▸ **WHAT YOU SHOULD DO**
Beginning with the line containing "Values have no" and going on through the line containing "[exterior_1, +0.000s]", the lines below are to be returned exactly, pictures excluded and nothing added.

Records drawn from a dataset
▬▬▬▬▬▬
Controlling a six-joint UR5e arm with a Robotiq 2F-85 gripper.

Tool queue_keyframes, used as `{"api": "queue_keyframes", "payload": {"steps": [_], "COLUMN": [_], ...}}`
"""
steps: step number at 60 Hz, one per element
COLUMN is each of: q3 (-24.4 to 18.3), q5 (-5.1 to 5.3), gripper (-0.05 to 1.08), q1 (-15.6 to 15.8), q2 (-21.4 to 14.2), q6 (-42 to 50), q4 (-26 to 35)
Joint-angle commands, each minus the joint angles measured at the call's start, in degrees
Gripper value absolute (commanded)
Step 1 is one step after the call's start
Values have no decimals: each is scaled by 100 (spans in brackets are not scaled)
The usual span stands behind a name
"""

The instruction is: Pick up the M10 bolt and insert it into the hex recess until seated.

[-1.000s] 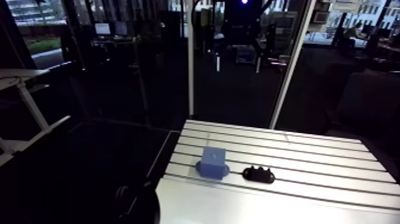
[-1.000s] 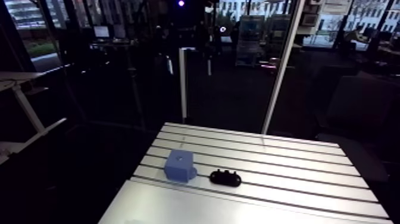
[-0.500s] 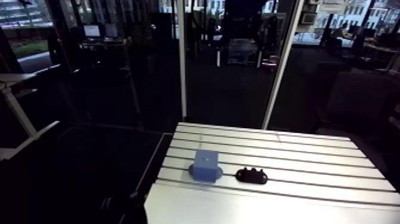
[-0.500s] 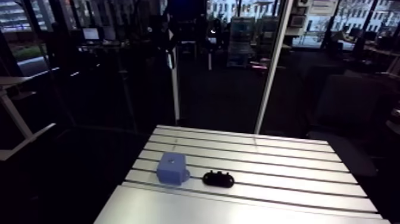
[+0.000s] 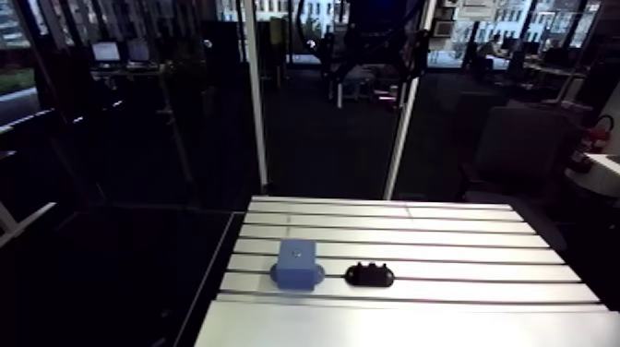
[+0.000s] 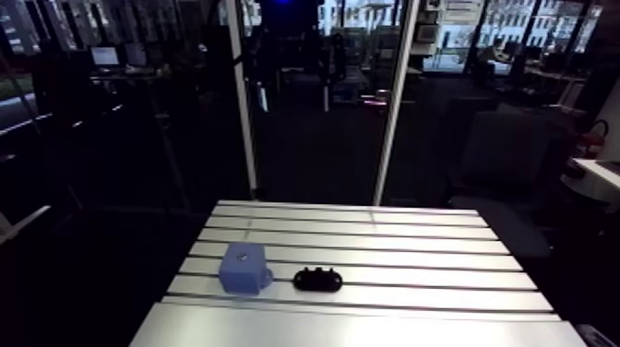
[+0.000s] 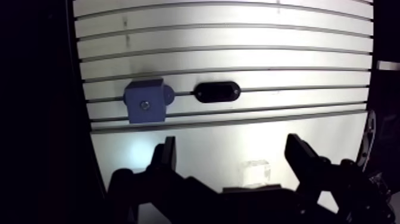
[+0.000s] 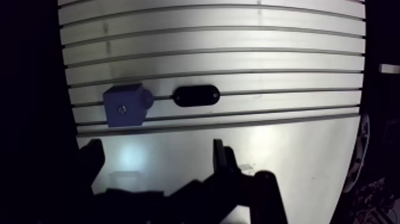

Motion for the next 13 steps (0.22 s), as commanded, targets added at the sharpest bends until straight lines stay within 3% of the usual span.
{"api": "queue_keyframes", "payload": {"steps": [1, 13], "q3": [21, 64], "q5": [-3, -3], "gripper": [1, 1], "q1": [-26, -78], "q2": [-2, -18], "q6": [-1, 8], "q4": [-8, -8]}}
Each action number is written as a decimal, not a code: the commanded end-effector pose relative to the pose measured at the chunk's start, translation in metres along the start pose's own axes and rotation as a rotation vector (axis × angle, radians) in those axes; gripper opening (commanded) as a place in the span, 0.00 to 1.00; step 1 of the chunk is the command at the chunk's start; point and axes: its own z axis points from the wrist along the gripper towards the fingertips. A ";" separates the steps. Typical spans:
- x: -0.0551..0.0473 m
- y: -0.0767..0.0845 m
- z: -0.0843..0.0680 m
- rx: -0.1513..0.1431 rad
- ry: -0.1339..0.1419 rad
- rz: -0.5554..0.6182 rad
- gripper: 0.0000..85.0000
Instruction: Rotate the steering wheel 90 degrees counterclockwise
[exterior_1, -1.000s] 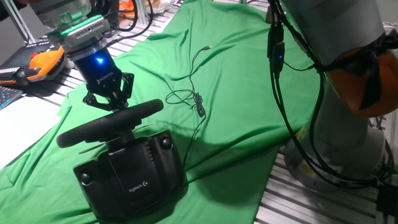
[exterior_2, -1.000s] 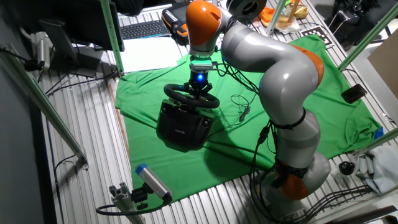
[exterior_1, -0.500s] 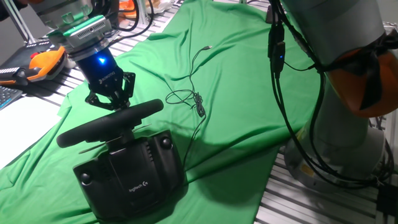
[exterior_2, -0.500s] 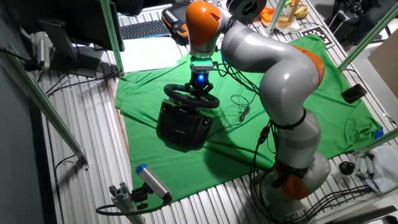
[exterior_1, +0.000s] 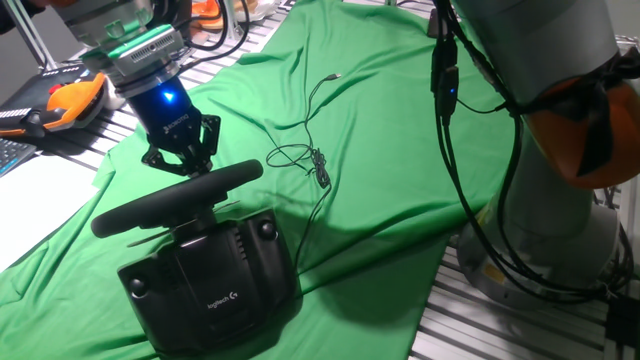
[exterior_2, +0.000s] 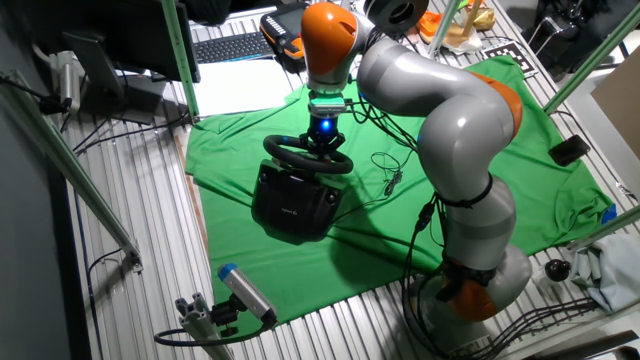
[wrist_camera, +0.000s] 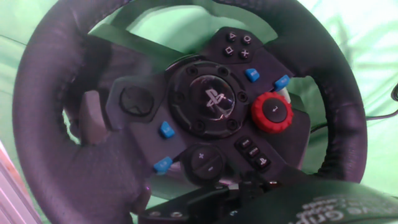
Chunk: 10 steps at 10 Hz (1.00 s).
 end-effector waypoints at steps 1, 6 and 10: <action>0.000 -0.001 0.000 0.000 -0.001 -0.002 0.00; -0.005 -0.005 0.004 0.007 -0.012 -0.020 0.00; -0.007 -0.009 0.005 0.011 -0.016 -0.035 0.00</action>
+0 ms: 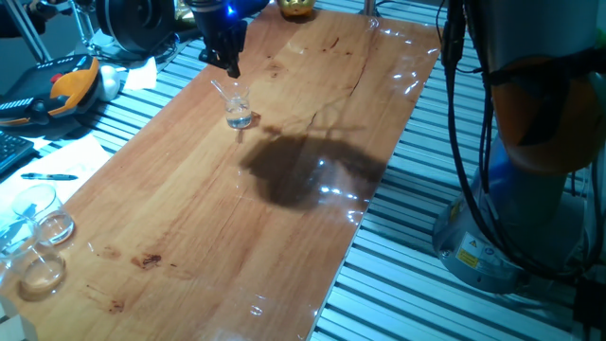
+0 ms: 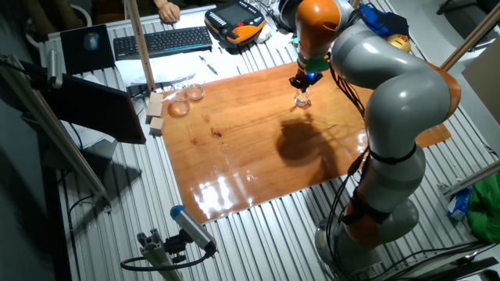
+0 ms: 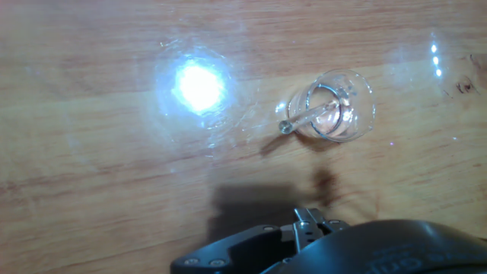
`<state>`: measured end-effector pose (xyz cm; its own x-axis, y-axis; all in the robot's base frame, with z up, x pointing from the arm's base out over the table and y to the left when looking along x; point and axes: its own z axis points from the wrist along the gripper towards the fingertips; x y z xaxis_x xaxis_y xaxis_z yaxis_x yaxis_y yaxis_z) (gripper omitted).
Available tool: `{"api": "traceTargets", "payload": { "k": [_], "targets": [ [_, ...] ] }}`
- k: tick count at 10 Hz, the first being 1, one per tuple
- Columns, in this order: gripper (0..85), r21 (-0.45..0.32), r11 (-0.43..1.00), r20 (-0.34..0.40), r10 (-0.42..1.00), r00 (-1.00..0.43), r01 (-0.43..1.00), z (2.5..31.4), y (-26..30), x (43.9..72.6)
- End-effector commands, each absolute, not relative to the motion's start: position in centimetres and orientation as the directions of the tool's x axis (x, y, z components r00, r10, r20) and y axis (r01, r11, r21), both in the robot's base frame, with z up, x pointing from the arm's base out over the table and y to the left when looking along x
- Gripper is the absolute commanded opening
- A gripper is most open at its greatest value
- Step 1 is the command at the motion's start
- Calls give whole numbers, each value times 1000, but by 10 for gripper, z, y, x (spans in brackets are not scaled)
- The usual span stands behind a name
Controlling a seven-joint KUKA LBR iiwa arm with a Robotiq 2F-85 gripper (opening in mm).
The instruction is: Stir the beaker with a glass rod
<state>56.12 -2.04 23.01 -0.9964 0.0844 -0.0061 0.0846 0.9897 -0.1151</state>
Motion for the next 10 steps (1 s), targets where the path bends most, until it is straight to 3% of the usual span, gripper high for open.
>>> {"api": "traceTargets", "payload": {
  "k": [1,10],
  "targets": [
    [0,-121,989,-5,86,-996,85,230,-21,561],
    [0,-198,967,-18,163,-986,163,232,-25,571]
  ]
}}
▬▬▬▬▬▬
▸ **EXERCISE RESPONSE**
Values have no decimals: each is scaled by 100 (spans in brackets are not scaled)
The usual span stands behind a name
"""

The instruction is: Pick up the M10 bolt and insert it into the hex recess until seated.

[-1.000s] 
[-1.000s] 
[-0.500s] 
[-0.500s] 
[+0.000s] 
[+0.000s] 
[+0.000s] 
[+0.000s] 

Motion for the next 13 steps (0.22 s), as commanded, targets added at the sharpest bends until straight lines stay within 3% of the usual span.
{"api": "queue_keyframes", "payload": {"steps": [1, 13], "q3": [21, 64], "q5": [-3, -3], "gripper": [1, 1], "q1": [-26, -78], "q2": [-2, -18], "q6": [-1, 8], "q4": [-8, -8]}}
Each action number is written as a decimal, not a code: the commanded end-effector pose relative to the pose measured at the chunk's start, translation in metres along the start pose's own axes and rotation as a rotation vector (axis × angle, radians) in those axes; gripper opening (commanded) as a place in the span, 0.00 to 1.00; step 1 of the chunk is the command at the chunk's start; point and axes: its own z axis points from the wrist along the gripper towards the fingertips. A ";" separates the steps. Typical spans:
- x: -0.0551..0.0473 m
- y: -0.0767..0.0845 m
- z: -0.0843..0.0680 m
- rx: -0.1513..0.1431 rad
- ry: -0.1339..0.1419 rad
- rz: -0.5554..0.6182 rad
- gripper: 0.0000..85.0000
Instruction: Rotate the steering wheel 90 degrees counterclockwise
[exterior_1, -1.000s] 
[exterior_2, -1.000s] 
[exterior_1, -0.500s] 
[exterior_2, -0.500s] 
[exterior_1, +0.000s] 

The exercise is finished.